> _PROMPT_: Within the data beneath, some lines may hold the word "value". Give the number of those lines and nothing else.

[Items from a data source]
• • •

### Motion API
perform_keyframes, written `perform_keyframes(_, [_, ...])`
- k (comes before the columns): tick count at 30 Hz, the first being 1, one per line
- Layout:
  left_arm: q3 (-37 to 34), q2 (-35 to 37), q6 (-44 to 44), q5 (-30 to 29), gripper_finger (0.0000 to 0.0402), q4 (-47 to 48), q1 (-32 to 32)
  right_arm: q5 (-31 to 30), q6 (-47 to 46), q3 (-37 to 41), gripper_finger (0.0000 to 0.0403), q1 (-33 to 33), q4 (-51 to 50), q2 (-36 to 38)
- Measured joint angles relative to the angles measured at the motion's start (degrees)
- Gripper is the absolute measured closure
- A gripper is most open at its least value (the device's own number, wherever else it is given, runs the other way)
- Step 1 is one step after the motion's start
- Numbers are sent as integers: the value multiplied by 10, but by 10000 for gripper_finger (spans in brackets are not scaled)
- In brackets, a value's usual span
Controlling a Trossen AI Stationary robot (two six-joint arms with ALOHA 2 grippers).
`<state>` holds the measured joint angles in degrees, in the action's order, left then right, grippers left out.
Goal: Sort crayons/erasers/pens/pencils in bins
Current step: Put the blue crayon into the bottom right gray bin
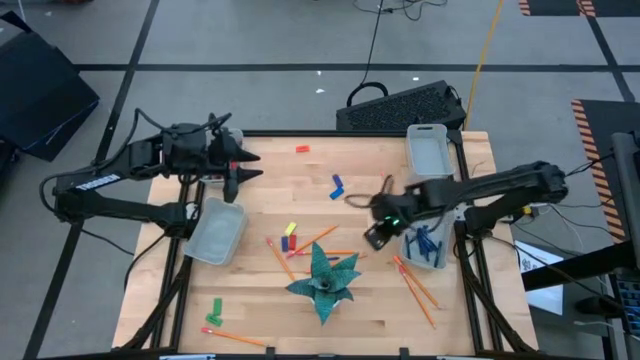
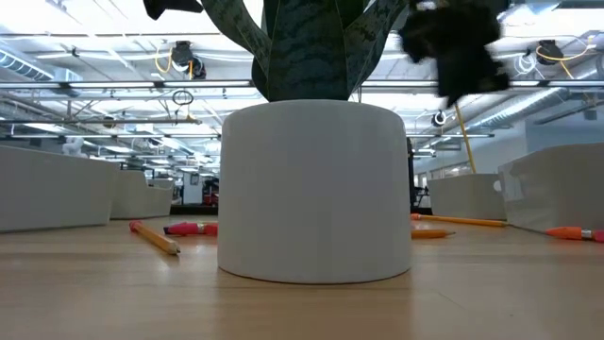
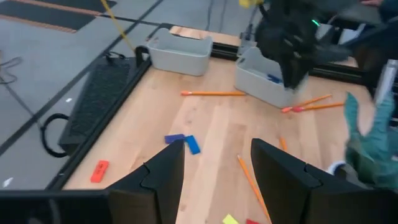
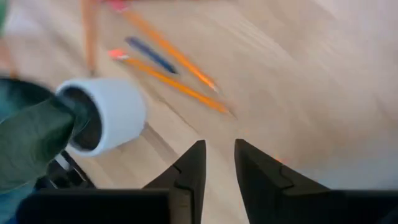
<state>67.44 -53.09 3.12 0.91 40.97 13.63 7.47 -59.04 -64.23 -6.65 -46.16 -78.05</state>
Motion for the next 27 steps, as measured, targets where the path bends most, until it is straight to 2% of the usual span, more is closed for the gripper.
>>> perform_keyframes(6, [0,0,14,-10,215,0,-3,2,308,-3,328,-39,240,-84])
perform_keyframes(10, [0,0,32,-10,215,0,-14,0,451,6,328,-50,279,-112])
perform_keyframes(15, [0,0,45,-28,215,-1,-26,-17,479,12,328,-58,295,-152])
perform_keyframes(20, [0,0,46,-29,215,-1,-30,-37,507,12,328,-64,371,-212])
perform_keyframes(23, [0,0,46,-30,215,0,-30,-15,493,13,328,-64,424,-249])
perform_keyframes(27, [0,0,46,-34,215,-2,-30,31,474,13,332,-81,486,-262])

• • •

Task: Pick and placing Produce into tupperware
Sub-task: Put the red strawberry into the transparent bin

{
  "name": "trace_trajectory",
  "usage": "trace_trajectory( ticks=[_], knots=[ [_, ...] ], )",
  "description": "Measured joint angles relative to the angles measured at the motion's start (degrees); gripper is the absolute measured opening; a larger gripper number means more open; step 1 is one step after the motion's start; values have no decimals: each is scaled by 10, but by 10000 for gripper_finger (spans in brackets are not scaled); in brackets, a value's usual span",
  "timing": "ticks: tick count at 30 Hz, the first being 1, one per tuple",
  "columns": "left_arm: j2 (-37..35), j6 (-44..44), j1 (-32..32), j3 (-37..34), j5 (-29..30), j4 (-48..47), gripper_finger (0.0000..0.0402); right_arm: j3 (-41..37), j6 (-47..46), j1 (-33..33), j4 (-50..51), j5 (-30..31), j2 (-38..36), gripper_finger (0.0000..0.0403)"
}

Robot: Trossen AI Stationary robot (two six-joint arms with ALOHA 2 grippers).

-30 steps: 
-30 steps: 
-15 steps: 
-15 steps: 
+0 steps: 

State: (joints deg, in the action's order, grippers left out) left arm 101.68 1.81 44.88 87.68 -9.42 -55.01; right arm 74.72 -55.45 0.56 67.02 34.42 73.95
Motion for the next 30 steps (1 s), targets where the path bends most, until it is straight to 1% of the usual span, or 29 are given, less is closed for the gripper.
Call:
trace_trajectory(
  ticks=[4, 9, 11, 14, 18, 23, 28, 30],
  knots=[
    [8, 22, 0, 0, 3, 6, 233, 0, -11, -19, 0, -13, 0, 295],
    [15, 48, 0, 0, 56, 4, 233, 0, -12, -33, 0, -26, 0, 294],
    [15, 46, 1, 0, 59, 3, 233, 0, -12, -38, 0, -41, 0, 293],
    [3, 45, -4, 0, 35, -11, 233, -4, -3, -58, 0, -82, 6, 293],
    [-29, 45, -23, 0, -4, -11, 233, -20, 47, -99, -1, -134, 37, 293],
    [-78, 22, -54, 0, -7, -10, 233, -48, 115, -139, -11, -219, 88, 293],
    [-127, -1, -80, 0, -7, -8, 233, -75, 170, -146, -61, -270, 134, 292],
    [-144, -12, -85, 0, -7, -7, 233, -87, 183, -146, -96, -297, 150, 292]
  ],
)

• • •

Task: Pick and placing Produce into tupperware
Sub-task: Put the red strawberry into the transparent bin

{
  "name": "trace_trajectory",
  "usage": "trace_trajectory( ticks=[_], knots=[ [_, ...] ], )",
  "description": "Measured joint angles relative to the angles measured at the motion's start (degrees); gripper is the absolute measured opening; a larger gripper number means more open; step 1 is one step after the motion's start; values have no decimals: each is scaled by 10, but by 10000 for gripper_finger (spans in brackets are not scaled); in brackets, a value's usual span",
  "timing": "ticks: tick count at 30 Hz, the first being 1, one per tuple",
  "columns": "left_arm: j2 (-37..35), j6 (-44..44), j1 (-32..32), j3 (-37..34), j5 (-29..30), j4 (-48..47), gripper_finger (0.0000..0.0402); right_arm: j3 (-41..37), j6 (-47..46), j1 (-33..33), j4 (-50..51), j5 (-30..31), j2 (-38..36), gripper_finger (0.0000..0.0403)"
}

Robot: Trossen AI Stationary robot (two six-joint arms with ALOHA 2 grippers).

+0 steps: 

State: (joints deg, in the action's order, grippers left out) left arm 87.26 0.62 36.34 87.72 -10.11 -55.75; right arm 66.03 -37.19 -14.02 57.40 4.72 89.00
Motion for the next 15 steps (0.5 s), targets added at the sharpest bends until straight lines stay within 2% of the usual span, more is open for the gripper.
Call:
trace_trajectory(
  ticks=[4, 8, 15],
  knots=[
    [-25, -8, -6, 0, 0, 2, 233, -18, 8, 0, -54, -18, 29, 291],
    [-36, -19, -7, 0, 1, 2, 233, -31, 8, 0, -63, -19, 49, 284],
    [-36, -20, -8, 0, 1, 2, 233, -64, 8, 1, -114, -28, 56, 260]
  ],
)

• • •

> _EXPECTED ANSWER_: 5